There is evidence to support this, in Return Path’s 2019 Senderscore Benchmark report, inbox placement rates for Microsoft were 9% lower than Gmail for top-tier senders. Gmail also quotes the amount of wanted mail landing in the spam folder at under 0.05%
How many emails do you receive per week?
The standout trend here is that Gmail is the only inbox provider where responses are weighted towards lower volumes, while all the others trend toward higher volumes.
A likely reason is that Gmail is well known for its tough position on email recency. Gmail users are proactively prompted to unsubscribe from programs they haven’t engaged with during the past 30 days. Because of this, many senders apply more aggressive recency criteria to Gmail addresses, suppressing them earlier than other non-responders. This will explain why Gmail respondents report seeing less emails that other inbox users.
What percentage of the emails you receive are useful?

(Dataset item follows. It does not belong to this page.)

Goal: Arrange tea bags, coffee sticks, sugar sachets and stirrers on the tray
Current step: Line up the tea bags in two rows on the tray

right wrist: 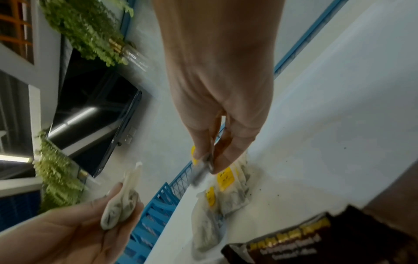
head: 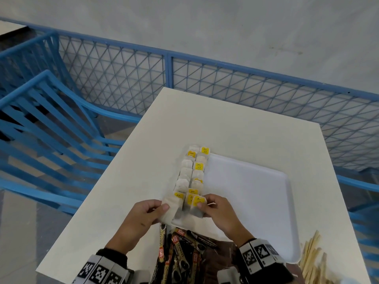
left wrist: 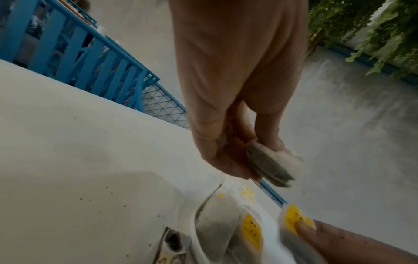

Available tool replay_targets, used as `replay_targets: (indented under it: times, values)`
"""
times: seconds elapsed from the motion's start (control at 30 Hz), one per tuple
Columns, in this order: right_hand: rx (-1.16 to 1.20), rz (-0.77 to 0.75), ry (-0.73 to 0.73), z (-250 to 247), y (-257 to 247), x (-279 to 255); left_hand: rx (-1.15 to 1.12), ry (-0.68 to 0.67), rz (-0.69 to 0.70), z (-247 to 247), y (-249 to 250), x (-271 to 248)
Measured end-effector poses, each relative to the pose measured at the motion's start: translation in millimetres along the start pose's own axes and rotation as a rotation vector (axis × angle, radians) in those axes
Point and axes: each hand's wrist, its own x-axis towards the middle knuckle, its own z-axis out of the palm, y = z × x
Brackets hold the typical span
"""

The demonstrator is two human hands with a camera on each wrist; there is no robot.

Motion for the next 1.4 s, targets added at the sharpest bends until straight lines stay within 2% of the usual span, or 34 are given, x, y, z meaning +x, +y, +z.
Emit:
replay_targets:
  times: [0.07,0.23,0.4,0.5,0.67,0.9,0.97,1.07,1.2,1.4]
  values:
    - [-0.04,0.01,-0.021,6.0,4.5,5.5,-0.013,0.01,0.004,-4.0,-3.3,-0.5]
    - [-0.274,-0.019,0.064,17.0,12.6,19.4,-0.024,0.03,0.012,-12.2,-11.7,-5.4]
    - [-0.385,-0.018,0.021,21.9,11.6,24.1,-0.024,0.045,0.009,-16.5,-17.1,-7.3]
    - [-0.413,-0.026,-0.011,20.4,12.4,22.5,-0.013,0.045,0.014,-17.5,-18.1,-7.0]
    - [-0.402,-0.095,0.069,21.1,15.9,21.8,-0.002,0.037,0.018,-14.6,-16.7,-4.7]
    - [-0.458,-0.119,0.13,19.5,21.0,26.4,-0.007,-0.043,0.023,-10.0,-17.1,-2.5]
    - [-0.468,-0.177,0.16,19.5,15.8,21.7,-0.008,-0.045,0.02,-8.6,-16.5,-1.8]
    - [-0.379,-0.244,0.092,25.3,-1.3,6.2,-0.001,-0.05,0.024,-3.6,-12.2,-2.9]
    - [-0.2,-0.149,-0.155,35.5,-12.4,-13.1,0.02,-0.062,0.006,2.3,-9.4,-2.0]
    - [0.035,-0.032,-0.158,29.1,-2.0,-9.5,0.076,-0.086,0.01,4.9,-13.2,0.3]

The overall responses to this question provided some tough learnings for email senders. Only 1/6 said more than 50% of the emails they receive are useful.
Gmail is the only inbox provider to buck this trend, and the reasons almost certainly map onto the previous point. Suppressing non-responders earlier means what remains is automatically more useful (and relevant) as a result.
How do you stop receiving unwanted emails?
A very encouraging overall response for email marketers is that respondents said they are more than 3X more likely (68% vs 19%) to unsubscribe rather than reporting the emails as spam/junk. This reinforces other commentary we’ve provided on the post-GDPR “halo effect” and the increased levels of trust consumer have around how their personal data is used.
Two notable observations from this data:
- Microsoft respondents are more likely to delete unwanted emails. This may be a side-effect of Outlook.com’s “Sweep” functionality, which allows users to quickly delete unwanted email in their inboxes.
- Gmail users enjoy the ease of being able to create temporary email addresses, and this explain why “Change Address” is so popular with these respondents.
What do you prefer to happen after unsubscribing?
A large majority of respondents (70%) expressed a clear expectation that they would receive no more emails (or transactional emails only) – in line with the expectations set by GDPR. However, there are some stark variations when it comes to additional expectations: taken to a preference centre; taken to an exit survey; or unsubscribing won’t make any difference.
Verizon subscribers are more likely expect a survey. Does their older age profile mean they are more likely to view this as a value transaction, where they must “give” something in return for being removed from the program? It’s also notable that “Other” responders have a far greater expectation that nothing will happen. Is this because non-MAGY providers are less likely to offer list unsubscribe functionality, making it harder to opt-out?
In the DMA’s Marketer Email Tracker research – the latest of which was released 26 March - “Data” is frequently cited as a major challenge for marketers and their email programmes. Lack of data means lack of insight into subscribers, meaning reduced ability to segment to create relevance, which ultimately impacts on program performance and ROI.
I’m not saying that knowing the inbox provider suddenly opens the door to a new dimension of subscriber insights - just because a subscriber owns a “Gmail” address doesn’t automatically infer a distinct set of characteristics. But as I mentioned when I wrote my Admiral Insurance article, there are plausibly a set of underlying factors that drive common behaviours.
While the observations in this article only define subscribers in relatively broad-brush strokes, program owners should absolutely be factoring in the different ways their address owners behave, and construct content and offers to reflect this.